About this task
Retype the whole listing verbatim and keep the pictures out of it.

Given material

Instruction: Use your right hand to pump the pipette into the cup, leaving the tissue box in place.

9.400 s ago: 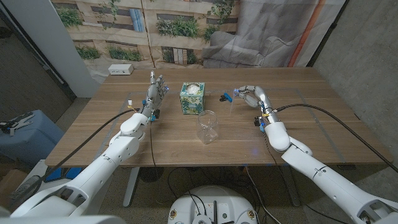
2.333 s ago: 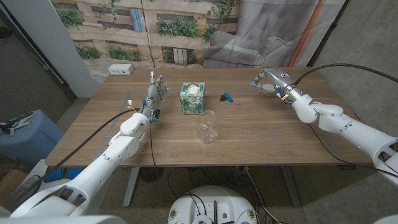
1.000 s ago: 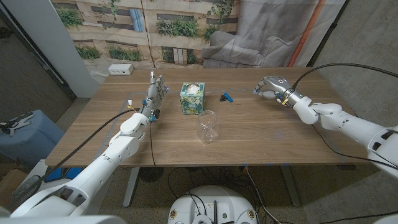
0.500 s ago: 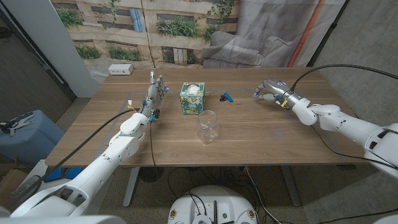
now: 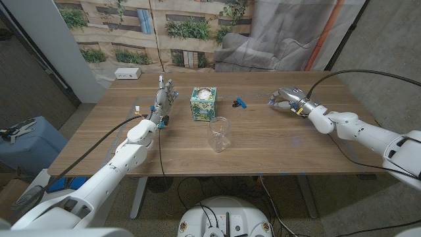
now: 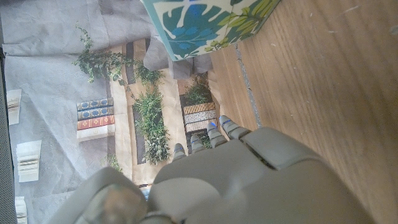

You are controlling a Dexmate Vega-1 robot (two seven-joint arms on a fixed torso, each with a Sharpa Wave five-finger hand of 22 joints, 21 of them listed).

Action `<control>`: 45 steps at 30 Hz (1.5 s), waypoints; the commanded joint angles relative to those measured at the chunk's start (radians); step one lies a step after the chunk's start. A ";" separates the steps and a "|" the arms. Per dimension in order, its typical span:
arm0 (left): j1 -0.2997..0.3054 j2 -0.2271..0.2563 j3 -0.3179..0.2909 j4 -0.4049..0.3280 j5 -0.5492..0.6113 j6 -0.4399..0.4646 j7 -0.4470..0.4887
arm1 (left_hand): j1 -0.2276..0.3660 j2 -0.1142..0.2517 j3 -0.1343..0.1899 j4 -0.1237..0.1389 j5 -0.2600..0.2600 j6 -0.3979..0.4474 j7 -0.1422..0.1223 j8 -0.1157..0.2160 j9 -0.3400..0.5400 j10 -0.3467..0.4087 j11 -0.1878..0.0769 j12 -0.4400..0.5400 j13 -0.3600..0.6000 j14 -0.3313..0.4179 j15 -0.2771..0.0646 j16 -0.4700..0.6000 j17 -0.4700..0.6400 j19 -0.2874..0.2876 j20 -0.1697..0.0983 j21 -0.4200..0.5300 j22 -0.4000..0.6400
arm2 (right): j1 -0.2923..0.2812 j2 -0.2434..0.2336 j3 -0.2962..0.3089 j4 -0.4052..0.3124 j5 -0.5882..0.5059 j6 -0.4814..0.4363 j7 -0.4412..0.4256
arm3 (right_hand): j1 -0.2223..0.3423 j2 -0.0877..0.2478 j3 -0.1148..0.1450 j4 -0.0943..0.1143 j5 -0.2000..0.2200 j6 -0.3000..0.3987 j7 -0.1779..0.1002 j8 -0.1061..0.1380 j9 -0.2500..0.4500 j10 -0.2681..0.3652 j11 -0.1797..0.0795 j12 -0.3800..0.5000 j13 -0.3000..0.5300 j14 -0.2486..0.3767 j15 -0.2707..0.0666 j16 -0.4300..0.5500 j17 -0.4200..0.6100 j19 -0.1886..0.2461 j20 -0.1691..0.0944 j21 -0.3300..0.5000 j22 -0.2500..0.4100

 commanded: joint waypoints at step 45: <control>0.000 0.000 0.000 0.000 0.000 0.000 0.000 | -0.001 0.043 -0.007 0.001 0.005 -0.002 -0.006 0.006 0.002 -0.002 -0.004 0.004 0.006 -0.008 -0.115 0.006 0.006 -0.011 -0.090 0.005 0.002 | 0.007 -0.049 0.016 -0.139 0.002 -0.057 0.248 | -0.112 -0.091 -0.035 0.026 0.012 -0.414 -0.004 -0.169 -0.017 -0.413 0.050 -0.033 -0.045 -0.270 -0.056 -0.132 0.011 -0.133 0.064 -0.014 0.004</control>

Solved exercise
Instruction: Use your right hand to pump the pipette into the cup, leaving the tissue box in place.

9.400 s ago: 
2.333 s ago: 
1.000 s ago: 
0.500 s ago: 
now: 
now: 

You are controlling a Dexmate Vega-1 robot (two seven-joint arms on a fixed torso, each with a Sharpa Wave five-finger hand of 22 joints, 21 of them listed).

Action `<control>`: 45 steps at 30 Hz (1.5 s), waypoints; the commanded joint angles relative to those measured at the chunk's start (radians); step one lies a step after the chunk's start. A ";" separates the steps and a "|" the arms. Per dimension in order, its typical span:
arm0 (left): j1 -0.2997..0.3054 j2 -0.2271..0.2563 j3 -0.3179..0.2909 j4 -0.4049..0.3280 j5 -0.5492..0.6113 j6 -0.4399..0.4646 j7 -0.4470..0.4887
arm1 (left_hand): j1 -0.2276..0.3660 j2 -0.1142..0.2517 j3 -0.1343..0.1899 j4 -0.1237..0.1389 j5 -0.2600..0.2600 j6 -0.3979..0.4474 j7 -0.1422..0.1223 j8 -0.1157..0.2160 j9 -0.3400..0.5400 j10 -0.3467..0.4087 j11 -0.1878..0.0769 j12 -0.4400..0.5400 j13 -0.3600..0.6000 j14 -0.3313..0.4179 j15 -0.2771..0.0646 j16 -0.4700..0.6000 j17 -0.4700..0.6400 j19 -0.2874..0.2876 j20 -0.1697..0.0983 j21 -0.4200..0.5300 j22 -0.4000..0.6400
arm2 (right): j1 -0.2923..0.2812 j2 -0.2434..0.2336 j3 -0.2962..0.3089 j4 -0.4052..0.3124 j5 -0.5882..0.5059 j6 -0.4814..0.4363 j7 -0.4412..0.4256
arm3 (right_hand): j1 -0.2223..0.3423 j2 -0.0877..0.2478 j3 -0.1148..0.1450 j4 -0.0943..0.1143 j5 -0.2000..0.2200 j6 -0.3000..0.3987 j7 -0.1779..0.1002 j8 -0.1061..0.1380 j9 -0.2500..0.4500 j10 -0.2681..0.3652 j11 -0.1797..0.0795 j12 -0.3800..0.5000 j13 -0.3000..0.5300 j14 -0.2486..0.3767 j15 -0.2707..0.0666 j16 -0.4300..0.5500 j17 -0.4200..0.6100 j19 -0.1886..0.2461 j20 -0.1691..0.0944 j21 -0.3300..0.5000 j22 -0.2500..0.4100

 commanded: joint waypoints at step 45: <control>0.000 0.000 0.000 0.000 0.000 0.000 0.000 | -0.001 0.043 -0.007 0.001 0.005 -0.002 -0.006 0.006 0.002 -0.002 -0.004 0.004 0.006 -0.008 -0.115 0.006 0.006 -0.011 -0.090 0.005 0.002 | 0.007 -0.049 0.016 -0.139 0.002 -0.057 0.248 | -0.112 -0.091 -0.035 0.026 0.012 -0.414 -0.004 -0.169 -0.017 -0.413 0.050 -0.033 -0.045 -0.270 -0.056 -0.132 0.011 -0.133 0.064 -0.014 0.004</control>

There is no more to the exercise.